▶ WORK TO BE COMPLETED: Read the data, and whenever a line holds the word "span", report that line.

---

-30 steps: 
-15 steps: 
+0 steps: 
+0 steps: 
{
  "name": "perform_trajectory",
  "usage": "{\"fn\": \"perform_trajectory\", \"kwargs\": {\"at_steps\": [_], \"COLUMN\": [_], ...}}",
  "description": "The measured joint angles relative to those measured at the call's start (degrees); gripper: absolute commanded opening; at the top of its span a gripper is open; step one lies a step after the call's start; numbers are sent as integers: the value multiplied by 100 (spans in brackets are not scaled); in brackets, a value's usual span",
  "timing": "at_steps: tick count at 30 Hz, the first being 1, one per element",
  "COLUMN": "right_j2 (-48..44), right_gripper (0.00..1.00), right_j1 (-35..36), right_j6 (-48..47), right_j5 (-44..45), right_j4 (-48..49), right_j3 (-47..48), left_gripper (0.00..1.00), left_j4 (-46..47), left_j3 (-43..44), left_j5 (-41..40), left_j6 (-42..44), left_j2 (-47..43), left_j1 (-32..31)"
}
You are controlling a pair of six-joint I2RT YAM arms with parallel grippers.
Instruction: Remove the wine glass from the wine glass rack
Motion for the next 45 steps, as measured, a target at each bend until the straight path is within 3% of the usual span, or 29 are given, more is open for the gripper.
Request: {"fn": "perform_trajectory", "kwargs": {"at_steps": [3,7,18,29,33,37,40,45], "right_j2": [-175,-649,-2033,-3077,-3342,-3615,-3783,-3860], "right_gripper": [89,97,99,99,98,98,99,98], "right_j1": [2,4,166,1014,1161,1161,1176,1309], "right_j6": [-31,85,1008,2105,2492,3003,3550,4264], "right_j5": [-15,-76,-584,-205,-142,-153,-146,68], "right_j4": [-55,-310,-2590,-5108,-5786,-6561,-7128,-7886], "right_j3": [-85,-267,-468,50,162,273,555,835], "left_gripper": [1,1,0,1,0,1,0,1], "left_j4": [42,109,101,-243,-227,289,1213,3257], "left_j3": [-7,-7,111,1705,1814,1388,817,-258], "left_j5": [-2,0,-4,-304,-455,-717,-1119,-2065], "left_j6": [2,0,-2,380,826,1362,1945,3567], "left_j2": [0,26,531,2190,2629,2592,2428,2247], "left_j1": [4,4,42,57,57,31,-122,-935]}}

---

▶ RESPONSE TO THIS EXERCISE:
  "description": "The measured joint angles relative to those measured at the call's start (degrees); gripper: absolute commanded opening; at the top of its span a gripper is open; step one lies a step after the call's start; numbers are sent as integers: the value multiplied by 100 (spans in brackets are not scaled); in brackets, a value's usual span",
Motion for the next 45 steps, as measured, a target at each bend until the straight path is within 3% of the usual span, or 29 are given, more is open for the gripper.

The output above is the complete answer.